Member of the New York State Assembly from the Seneca County district
- In office January 1, 1874 – December 31, 1874
- Preceded by: William W. Van Demark
- Succeeded by: William Hogan

Personal details
- Born: September 1, 1835 Ulysses, New York, U.S.
- Died: March 2, 1898 (aged 62)
- Party: Democratic
- Spouse: Sarah Pratt ​(m. 1876)​
- Children: 3
- Parent(s): Elijah Hazelton Mary Ann Clark
- Profession: Politician, lawyer, judge

= William C. Hazelton =

American politician (1835–1898)

William C. Hazelton (September 1, 1835 – March 2, 1898) was an American lawyer, politician, and judge from New York.

== Life ==
Hazelton was born on September 1, 1835, in Ulysses, New York, the son of farmer Elijah Hazelton and Mary Ann Clark.

In 1842, Hazelton moved Covert with his parents.
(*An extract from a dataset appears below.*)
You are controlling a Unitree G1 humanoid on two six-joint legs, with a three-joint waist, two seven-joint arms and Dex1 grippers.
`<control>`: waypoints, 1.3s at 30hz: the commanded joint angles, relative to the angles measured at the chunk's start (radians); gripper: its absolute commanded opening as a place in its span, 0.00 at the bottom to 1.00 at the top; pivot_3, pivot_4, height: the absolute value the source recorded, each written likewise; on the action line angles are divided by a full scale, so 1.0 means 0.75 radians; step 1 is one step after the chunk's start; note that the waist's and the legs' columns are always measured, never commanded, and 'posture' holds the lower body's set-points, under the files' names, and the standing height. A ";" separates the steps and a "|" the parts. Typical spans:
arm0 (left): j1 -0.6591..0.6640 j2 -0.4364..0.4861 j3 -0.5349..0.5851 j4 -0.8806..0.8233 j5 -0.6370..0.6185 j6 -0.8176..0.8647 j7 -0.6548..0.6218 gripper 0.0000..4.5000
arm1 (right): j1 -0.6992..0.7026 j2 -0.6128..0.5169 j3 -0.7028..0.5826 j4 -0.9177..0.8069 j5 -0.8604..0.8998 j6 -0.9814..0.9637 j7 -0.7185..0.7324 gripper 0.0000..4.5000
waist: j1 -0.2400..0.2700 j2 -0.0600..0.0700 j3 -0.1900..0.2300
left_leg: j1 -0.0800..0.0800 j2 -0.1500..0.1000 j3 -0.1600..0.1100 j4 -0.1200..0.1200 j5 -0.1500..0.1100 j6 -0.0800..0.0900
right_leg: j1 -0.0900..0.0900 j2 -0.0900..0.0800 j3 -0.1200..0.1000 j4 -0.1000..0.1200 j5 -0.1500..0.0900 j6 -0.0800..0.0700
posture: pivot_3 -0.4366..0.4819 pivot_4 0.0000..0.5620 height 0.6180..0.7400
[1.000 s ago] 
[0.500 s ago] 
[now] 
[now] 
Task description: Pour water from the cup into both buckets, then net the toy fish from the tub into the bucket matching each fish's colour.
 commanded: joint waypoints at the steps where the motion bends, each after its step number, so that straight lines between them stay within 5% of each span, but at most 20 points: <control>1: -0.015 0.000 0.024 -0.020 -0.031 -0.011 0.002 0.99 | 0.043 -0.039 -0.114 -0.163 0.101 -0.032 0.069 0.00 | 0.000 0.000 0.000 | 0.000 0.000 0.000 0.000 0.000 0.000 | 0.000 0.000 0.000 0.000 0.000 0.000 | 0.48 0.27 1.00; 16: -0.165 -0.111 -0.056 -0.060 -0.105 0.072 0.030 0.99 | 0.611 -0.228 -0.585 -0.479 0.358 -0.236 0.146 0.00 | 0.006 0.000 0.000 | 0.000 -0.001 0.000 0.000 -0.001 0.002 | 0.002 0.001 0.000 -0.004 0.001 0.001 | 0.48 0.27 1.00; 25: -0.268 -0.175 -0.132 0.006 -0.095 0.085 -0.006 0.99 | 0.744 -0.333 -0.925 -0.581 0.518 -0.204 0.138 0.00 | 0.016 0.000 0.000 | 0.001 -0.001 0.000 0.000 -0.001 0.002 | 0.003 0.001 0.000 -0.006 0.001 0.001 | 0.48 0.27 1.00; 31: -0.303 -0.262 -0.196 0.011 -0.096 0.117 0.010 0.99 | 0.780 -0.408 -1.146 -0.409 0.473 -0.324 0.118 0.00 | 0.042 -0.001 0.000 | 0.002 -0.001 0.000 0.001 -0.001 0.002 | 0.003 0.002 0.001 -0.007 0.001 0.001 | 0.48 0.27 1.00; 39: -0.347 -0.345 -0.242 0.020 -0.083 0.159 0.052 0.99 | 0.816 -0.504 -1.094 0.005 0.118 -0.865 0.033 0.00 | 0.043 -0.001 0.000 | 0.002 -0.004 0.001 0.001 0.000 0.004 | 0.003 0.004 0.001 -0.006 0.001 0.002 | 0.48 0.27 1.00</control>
When he was 20, he began studying in the law office of Dana, Beers & Howard in Ithaca. He was admitted to the bar in 1858. He then spent the next four years working as a clerk in the law office of H. A. Dowe. In 1862, he was elected District Attorney of Seneca County. He was re-elected to the office in 1868 and 1880.

Hazelton served a term as justice of the peace for Ovid, where he practiced law. In 1873, he was elected to the New York State Assembly as a Democrat, representing Seneca County. He served in the Assembly in 1874. He was County Judge and Surrogate for six years.

In 1876, Hazelton married Sarah Pratt. Their children were Laura, Emma, and Charles P.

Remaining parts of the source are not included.